На следующую ночь вызвездило, выморозило всю сырость. Утро пришло солнечное. Рано подняло меня.
— Дай-ка, мать, корзину, пойду по грибы.
Сам вспоминаю: собирал ли грибы в эту пору? Нет, не помню. Слыхал только, что рыжики боровые, бывало, ледяными люди резали.
— А что, не насмешу народ? Померзло, поди, все? — неуверенно спрашиваю я.
— Кто его знает, — отвечает мать уклончиво. — Худой из меня грибник, не хожу давно уж…
Лес встретил меня тишиной. На открытых местах грязь похрустывала под сапогами. А здесь она мягкая, не прихватило холодом.
Час и два бродил по сырому еловому лесу. Редко-редко попадали сыроежки. У некоторых шляпки затянуты стылой пленкой с примерзшими травинками, хвоей. Стукнешь легонько ножом — звенит шляпка.
Так бы и вернулся домой с пустой корзиной, едва набрав на жареху одних сыроежек, да спутался и попал совсем не туда, куда хотел. Вышел на широкую поляну. Когда-то здесь был лесопитомник. Видно, что вся поляна окружена канавой — правильным четырехугольником. В центре островок, голенастого сосняка, оставшегося от лесопосадок. Вдоль канавы рябинки, березки шелестят опаленной первым заморозком листвой, кое-где молоденькие елушки притулились.

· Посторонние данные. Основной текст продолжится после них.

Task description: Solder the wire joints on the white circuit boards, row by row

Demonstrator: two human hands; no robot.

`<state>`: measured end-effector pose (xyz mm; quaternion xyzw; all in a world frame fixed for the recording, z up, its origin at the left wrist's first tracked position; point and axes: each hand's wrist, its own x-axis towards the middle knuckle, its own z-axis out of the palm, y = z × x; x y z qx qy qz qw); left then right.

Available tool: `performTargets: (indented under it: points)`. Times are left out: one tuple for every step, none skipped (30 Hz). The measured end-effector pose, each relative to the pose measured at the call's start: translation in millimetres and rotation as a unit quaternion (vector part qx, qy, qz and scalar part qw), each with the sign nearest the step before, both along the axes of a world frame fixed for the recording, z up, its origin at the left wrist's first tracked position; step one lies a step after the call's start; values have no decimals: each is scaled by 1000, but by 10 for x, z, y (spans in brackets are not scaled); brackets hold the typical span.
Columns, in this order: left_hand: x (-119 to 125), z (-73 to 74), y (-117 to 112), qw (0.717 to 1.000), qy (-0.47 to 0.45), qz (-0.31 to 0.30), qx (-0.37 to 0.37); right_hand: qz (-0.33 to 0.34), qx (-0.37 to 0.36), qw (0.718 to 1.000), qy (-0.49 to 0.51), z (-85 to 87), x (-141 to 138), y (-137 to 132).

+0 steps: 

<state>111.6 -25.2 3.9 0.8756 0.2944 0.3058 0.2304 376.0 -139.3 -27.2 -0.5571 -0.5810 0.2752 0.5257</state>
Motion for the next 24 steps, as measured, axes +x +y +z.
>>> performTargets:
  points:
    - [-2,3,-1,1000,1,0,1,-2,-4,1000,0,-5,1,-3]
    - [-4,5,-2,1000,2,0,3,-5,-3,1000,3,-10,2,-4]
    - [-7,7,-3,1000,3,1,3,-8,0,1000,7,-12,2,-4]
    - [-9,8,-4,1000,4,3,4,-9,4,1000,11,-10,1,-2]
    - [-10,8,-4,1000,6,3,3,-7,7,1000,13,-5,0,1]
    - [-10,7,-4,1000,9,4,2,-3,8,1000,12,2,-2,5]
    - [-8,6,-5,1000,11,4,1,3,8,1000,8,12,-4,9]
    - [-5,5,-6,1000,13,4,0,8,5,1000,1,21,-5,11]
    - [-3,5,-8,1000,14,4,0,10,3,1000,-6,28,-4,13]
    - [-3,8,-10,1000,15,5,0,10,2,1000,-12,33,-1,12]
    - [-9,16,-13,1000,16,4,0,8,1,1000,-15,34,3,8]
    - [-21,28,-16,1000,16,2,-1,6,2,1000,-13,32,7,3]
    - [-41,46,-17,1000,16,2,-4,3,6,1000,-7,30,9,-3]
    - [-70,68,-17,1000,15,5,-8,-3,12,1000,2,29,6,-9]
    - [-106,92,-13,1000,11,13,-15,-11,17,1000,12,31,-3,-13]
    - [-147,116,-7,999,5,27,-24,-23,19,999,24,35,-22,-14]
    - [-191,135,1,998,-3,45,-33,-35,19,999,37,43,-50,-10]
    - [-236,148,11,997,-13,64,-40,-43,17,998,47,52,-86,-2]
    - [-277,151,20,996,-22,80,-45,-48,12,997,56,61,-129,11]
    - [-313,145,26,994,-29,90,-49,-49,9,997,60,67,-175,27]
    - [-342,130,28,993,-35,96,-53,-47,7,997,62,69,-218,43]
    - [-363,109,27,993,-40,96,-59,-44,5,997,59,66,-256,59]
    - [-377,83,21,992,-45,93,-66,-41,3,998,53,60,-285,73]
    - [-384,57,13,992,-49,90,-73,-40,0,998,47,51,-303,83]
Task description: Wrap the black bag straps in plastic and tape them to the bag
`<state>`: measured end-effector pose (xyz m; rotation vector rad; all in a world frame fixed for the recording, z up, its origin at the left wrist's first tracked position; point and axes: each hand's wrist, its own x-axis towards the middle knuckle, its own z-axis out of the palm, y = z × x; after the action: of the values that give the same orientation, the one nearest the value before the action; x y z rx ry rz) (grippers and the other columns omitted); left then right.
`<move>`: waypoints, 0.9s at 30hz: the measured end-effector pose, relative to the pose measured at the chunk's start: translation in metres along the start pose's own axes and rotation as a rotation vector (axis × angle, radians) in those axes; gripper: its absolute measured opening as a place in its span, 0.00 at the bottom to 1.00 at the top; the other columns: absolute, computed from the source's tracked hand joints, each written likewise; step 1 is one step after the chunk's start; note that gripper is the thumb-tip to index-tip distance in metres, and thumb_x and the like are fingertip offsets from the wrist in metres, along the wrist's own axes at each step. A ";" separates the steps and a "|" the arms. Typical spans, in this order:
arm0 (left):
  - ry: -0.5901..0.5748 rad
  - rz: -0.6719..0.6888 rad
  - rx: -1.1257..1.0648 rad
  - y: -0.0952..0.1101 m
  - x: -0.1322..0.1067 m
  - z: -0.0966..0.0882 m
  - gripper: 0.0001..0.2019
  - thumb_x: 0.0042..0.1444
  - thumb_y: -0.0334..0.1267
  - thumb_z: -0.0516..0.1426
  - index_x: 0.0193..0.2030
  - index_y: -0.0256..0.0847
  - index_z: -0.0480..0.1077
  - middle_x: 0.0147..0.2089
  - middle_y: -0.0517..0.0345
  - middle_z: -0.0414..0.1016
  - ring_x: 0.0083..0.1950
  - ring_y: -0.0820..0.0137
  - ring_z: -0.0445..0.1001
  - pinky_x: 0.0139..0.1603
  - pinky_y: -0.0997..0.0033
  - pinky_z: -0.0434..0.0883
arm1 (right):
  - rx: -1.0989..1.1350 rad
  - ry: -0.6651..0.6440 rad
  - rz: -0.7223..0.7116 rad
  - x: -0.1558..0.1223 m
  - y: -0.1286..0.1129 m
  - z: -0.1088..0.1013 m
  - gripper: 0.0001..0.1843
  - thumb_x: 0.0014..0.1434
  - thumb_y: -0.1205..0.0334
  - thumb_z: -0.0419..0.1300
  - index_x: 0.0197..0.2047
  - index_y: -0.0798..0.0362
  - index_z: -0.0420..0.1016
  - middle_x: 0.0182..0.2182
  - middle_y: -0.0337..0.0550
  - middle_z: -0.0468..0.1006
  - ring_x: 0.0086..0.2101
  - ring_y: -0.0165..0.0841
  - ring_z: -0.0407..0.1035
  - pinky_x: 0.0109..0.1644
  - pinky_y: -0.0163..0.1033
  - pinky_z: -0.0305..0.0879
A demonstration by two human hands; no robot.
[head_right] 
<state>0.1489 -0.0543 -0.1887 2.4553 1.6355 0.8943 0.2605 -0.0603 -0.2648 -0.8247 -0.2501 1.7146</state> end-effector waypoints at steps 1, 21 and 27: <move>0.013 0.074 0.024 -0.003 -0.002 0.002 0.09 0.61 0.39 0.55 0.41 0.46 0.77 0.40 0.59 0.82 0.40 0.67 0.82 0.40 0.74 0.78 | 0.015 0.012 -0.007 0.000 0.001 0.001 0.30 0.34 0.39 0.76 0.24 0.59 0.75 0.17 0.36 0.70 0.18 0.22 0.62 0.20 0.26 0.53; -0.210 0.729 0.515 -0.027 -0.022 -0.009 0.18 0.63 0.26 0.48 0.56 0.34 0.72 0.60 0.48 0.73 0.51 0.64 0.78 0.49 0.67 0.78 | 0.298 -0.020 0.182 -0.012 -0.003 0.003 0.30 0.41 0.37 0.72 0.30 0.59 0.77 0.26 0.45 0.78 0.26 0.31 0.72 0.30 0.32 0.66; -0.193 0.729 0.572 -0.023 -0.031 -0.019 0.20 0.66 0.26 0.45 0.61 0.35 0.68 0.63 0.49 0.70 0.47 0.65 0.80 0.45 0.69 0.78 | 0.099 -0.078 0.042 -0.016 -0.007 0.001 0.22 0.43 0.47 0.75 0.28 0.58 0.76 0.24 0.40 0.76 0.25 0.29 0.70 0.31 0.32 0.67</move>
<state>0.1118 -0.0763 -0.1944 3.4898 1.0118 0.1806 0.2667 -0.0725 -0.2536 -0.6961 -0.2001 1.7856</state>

Солнце как раз выглянуло, пригрело. Засветилось, заиграло все вокруг. Присел я, огляделся. Смотрю: под сосенкой в траве маленькая шляпка темнеет, бурая, чуть заостренная в середине. А-а, думаю, поганка. А что-то толкает, нашептывает: встань, не поленись… Срезал — масленок. Упругий, хрустнул под ножом. Снизу шляпка у него затянута белой пленочкой, а под ней яркая нетронутая желтизна.
И закрутило меня. Сначала бестолково метался от деревца к деревцу, потом, думаю, не пойдет так дело. Наметил маршрут и начал шарить вдоль кромочки канавы, вокруг всей поляны, вокруг каждой сосенки.